* Work request *
Reproduce, exactly and only, the lines of the data that follows from the one containing "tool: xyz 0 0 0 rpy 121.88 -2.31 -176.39" down to the one containing "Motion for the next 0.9", without pictures.
== Provided information
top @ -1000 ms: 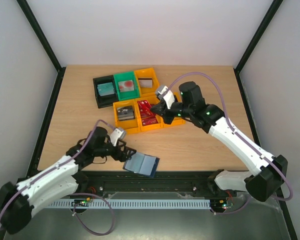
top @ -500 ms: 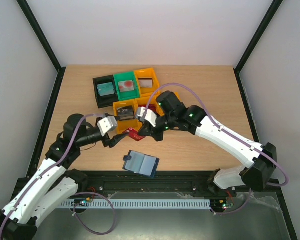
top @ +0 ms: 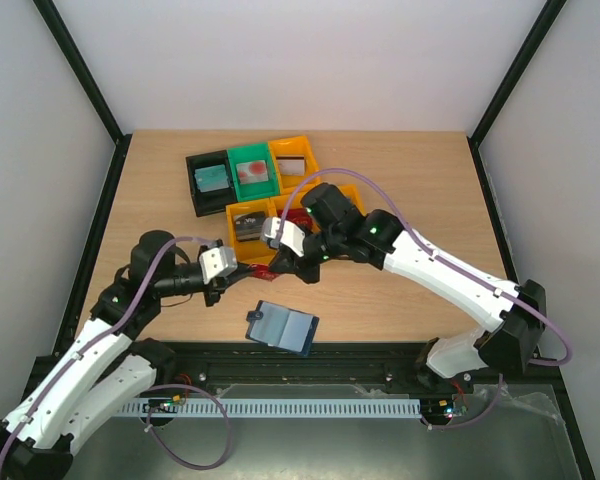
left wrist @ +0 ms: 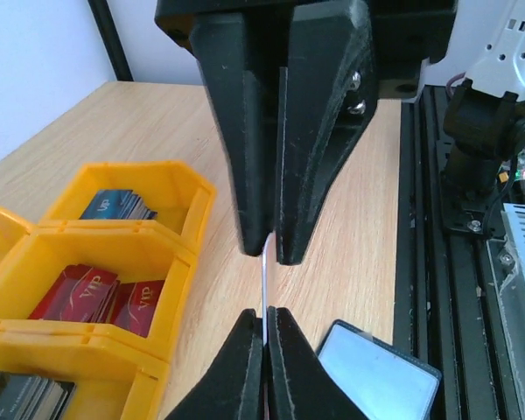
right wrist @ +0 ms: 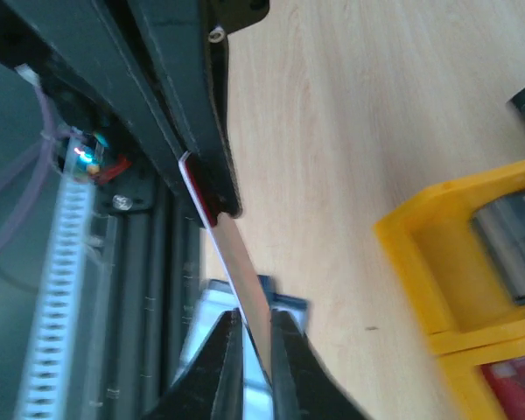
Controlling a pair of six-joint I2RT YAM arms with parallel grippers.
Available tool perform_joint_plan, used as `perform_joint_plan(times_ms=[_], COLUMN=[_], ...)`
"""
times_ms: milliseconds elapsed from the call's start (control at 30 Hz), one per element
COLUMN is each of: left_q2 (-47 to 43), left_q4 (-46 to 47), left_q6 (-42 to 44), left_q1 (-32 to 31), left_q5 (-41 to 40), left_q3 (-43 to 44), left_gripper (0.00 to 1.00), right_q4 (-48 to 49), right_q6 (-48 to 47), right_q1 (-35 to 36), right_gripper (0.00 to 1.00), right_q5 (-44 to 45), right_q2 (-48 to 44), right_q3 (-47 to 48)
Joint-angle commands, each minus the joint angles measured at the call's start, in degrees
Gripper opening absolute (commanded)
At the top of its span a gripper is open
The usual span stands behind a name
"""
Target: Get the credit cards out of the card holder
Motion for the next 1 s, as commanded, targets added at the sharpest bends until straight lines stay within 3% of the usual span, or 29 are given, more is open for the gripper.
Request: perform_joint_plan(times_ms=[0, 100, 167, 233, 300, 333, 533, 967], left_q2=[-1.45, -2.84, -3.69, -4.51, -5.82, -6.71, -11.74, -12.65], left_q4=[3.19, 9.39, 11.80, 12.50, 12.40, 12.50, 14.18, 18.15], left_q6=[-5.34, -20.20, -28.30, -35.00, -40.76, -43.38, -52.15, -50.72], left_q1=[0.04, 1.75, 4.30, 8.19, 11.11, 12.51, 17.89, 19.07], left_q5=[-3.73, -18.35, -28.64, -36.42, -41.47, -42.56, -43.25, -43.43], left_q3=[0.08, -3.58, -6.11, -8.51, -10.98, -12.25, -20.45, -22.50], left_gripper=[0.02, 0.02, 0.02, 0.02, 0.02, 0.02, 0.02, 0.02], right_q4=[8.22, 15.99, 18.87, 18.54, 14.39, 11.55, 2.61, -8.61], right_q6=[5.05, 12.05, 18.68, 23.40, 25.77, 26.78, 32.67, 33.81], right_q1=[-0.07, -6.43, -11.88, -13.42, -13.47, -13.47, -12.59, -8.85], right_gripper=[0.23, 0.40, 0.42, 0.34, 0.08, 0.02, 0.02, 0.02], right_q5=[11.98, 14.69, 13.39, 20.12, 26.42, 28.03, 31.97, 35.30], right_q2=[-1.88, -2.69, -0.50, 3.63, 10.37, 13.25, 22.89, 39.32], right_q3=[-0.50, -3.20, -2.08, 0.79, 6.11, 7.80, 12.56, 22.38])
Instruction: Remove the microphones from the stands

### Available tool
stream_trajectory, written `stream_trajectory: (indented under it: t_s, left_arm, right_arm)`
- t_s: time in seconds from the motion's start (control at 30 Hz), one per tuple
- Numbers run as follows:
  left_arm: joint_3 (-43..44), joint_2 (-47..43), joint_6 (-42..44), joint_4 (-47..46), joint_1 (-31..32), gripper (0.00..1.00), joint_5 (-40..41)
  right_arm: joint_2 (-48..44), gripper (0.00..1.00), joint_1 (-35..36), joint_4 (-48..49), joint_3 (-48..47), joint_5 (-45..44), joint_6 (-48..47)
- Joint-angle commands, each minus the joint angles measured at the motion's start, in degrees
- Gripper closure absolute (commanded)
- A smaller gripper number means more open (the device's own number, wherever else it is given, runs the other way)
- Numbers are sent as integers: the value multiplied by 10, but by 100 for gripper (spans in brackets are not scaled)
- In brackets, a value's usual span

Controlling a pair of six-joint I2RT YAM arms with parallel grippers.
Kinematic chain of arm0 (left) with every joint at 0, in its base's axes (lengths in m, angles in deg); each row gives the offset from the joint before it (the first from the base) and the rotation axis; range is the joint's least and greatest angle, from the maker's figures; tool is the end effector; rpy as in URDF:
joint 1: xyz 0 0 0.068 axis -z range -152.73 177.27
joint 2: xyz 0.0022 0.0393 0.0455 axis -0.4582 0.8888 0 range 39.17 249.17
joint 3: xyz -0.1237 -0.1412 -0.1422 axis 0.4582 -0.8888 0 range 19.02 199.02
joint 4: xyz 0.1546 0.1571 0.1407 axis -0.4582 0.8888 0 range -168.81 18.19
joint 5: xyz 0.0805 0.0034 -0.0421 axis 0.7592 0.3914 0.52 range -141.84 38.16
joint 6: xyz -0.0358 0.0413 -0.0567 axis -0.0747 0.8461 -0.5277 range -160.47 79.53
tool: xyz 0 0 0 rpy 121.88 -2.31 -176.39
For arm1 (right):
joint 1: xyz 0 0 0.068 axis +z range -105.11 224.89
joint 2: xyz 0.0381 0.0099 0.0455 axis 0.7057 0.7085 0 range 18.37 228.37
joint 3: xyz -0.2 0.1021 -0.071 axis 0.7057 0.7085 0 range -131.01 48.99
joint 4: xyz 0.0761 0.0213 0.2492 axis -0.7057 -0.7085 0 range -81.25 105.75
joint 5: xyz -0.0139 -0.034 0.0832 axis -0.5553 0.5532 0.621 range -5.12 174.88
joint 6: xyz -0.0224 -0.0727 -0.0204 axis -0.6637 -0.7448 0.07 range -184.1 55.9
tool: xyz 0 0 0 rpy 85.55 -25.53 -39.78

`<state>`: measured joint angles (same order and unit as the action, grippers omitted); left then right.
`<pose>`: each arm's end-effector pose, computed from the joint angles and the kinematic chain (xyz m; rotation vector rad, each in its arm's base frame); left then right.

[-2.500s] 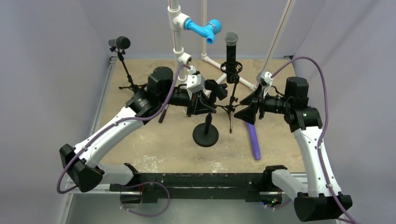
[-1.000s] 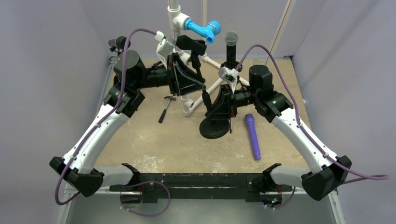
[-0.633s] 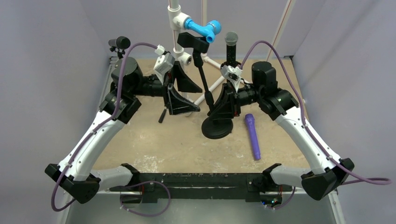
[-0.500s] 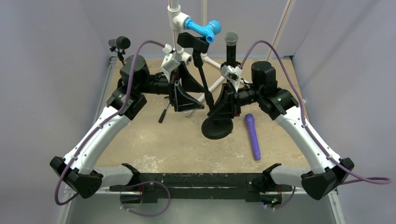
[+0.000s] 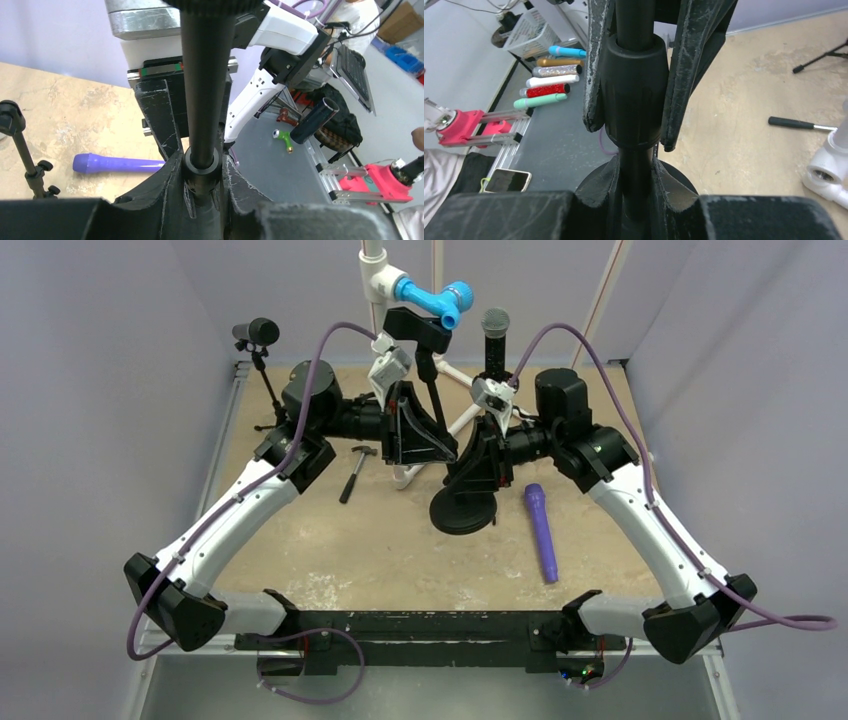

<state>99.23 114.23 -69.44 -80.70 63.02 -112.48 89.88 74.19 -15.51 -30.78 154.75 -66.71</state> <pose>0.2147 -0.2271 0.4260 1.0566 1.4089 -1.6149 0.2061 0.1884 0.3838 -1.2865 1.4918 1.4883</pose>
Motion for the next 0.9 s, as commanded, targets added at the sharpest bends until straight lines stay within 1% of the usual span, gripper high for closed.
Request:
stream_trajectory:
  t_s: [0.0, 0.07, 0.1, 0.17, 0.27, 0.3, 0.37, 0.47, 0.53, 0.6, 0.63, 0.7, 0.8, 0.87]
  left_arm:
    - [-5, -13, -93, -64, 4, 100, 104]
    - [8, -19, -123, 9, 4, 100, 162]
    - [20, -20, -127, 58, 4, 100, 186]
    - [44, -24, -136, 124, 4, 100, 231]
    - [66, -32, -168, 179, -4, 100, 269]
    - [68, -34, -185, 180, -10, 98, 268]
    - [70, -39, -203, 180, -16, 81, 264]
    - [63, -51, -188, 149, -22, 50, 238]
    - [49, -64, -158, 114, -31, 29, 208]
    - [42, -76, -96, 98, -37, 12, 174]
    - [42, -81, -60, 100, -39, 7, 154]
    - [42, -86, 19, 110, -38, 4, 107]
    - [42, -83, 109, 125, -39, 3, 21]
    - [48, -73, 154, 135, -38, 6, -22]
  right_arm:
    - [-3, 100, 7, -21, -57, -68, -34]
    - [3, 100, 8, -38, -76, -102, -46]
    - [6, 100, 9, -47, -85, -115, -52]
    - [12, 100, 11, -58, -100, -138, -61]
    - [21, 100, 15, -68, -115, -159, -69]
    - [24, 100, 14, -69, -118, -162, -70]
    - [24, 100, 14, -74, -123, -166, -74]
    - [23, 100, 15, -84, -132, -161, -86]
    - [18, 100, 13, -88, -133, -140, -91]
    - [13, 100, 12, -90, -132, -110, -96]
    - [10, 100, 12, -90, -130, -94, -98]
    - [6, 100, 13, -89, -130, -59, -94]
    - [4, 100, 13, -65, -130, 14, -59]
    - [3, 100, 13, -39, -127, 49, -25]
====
* Expected answer *
tool: xyz 0 0 0 rpy 121.88 -2.31 -176.39
For arm1 (right):
joint 1: xyz 0 0 0.068 axis +z range -105.11 224.89
joint 2: xyz 0.0381 0.0099 0.0455 axis 0.7057 0.7085 0 range 18.37 228.37
joint 3: xyz -0.2 0.1021 -0.071 axis 0.7057 0.7085 0 range -131.01 48.99
joint 4: xyz 0.0761 0.0213 0.2492 axis -0.7057 -0.7085 0 range -81.25 105.75
joint 5: xyz -0.0139 -0.034 0.0832 axis -0.5553 0.5532 0.621 range -5.12 174.88
joint 6: xyz -0.0224 -0.0727 -0.0204 axis -0.6637 -0.7448 0.07 range -184.1 55.9
tool: xyz 0 0 0 rpy 85.55 -25.53 -39.78

`<state>`: measured joint angles (same order and unit as the action, grippers omitted); left then right.
`<pose>`: each arm's end-effector pose, computed from the joint angles and the kinematic chain (xyz m; rotation vector rad, each in its arm's base frame); left then right.

[-2.500s] 
[-1.000s] 
[-0.633s] 
[-0.500s] 
[+0.000s] 

<state>99.23 114.23 -69.44 -80.70 63.02 -112.48 89.88 74.19 -15.51 -30.78 154.75 -66.71</state> <pose>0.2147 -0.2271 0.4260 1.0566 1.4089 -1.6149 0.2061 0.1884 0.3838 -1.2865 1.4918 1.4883</pose>
Motion for the next 0.9 s, as commanded, targets added at the sharpest bends until straight lines stay within 1% of the usual span, gripper high for closed.

The answer is finished.